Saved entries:
**********

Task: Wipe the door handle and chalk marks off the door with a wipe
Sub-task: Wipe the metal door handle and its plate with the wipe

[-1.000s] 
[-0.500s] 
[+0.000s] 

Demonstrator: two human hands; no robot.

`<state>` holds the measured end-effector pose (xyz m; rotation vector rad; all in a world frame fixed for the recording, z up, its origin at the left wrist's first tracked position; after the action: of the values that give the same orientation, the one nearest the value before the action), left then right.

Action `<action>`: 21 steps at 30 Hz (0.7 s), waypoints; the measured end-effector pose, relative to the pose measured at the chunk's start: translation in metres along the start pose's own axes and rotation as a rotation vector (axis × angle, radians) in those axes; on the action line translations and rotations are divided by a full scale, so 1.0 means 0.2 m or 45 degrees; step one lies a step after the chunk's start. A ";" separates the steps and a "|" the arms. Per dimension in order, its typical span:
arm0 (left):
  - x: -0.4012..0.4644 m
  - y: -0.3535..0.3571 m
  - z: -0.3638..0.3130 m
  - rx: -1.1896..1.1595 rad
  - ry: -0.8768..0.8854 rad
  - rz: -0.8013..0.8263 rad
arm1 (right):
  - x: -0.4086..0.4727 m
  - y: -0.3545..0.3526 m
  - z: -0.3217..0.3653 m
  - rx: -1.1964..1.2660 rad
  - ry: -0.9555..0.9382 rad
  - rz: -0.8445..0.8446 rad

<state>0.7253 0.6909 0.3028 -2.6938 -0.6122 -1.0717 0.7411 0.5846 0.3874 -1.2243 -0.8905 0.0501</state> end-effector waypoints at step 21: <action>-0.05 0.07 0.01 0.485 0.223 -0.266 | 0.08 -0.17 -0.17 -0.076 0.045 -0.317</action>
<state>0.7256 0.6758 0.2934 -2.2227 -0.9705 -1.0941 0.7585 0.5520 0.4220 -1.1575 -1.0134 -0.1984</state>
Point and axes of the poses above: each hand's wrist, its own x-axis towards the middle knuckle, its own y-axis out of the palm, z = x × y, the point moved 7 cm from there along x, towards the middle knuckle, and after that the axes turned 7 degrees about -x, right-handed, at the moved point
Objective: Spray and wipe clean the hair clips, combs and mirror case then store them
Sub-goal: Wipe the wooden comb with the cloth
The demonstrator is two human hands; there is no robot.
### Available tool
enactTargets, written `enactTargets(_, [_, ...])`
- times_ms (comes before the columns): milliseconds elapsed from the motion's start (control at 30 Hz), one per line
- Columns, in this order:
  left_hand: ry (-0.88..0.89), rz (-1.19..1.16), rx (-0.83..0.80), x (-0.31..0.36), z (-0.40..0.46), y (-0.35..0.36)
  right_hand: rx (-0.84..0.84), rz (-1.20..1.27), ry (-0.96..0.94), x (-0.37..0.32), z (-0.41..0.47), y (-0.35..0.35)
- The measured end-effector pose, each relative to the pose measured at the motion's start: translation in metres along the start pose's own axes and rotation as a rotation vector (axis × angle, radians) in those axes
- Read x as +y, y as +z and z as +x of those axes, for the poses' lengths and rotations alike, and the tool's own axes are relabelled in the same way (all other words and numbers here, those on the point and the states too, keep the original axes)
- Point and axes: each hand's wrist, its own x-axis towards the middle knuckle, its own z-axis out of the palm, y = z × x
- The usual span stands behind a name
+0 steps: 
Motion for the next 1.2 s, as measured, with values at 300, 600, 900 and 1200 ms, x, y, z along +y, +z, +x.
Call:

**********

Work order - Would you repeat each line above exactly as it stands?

Written answer -
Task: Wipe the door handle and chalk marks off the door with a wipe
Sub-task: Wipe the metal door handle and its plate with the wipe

[-1.000s] 
[-0.500s] 
[+0.000s] 

Demonstrator: two human hands; no robot.

`<state>` holds the measured end-effector pose (xyz m; rotation vector rad; all in a world frame fixed for the recording, z up, its origin at the left wrist's first tracked position; after the action: of the values that give the same orientation, the one nearest the value before the action), left then right.

Action `<action>`: 21 steps at 30 Hz (0.7 s), waypoints; the measured end-effector pose, relative to the pose measured at the chunk's start: translation in metres along the start pose's own axes and rotation as a rotation vector (axis × angle, radians) in those axes; on the action line translations and rotations are divided by a full scale, so 1.0 means 0.2 m or 45 degrees; step one lies a step after the chunk's start. A ";" separates the steps and a "|" the arms. Per dimension in order, its typical span:
arm0 (left):
  - x: -0.4012..0.4644 m
  - y: -0.3535..0.3571 m
  - z: -0.3638..0.3130 m
  - rx: -1.1896..1.1595 rad
  - ry: -0.8768..0.8854 rad
  - rz: -0.8013..0.8263 rad
arm1 (right):
  - x: -0.4086..0.4727 m
  - y: -0.3545..0.3526 m
  - z: -0.3217..0.3653 m
  - rx: -1.1964..1.2660 rad
  - ry: -0.9555..0.9382 rad
  - rz: -0.8445..0.8446 rad

<state>0.7253 0.6909 0.3028 -2.6938 -0.6122 -1.0717 0.7411 0.5846 0.3874 -1.2243 -0.8905 0.0501</state> end-effector waypoints at step 21: <action>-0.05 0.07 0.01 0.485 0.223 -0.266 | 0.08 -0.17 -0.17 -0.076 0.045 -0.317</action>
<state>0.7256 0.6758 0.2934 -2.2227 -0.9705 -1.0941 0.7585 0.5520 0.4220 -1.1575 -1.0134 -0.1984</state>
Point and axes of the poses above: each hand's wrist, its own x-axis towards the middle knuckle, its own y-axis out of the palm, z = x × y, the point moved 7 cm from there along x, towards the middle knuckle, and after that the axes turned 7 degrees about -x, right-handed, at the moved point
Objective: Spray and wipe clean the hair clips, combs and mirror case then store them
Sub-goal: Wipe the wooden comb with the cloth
The demonstrator is two human hands; there is no robot.
### Available tool
enactTargets, written `enactTargets(_, [_, ...])`
- times_ms (comes before the columns): milliseconds elapsed from the motion's start (control at 30 Hz), one per line
- Columns, in this order:
  left_hand: ry (-0.88..0.89), rz (-1.19..1.16), rx (-0.83..0.80), x (-0.31..0.36), z (-0.40..0.46), y (-0.35..0.36)
  right_hand: rx (-0.84..0.84), rz (-1.20..1.27), ry (-0.96..0.94), x (-0.37..0.32), z (-0.41..0.47), y (-0.35..0.35)
- The measured end-effector pose, each relative to the pose measured at the motion's start: translation in metres along the start pose's own axes and rotation as a rotation vector (axis × angle, radians) in those axes
- Read x as +y, y as +z and z as +x of those axes, for the poses' lengths and rotations alike, and the tool's own axes are relabelled in the same way (all other words and numbers here, those on the point and the states too, keep the original axes)
- Point and axes: each hand's wrist, its own x-axis towards the middle knuckle, its own z-axis out of the palm, y = z × x
- The usual span stands behind a name
+0 steps: 
Motion for the next 1.2 s, as measured, with values at 300, 600, 900 and 1200 ms, x, y, z along +y, +z, +x.
Call:

The output is complete.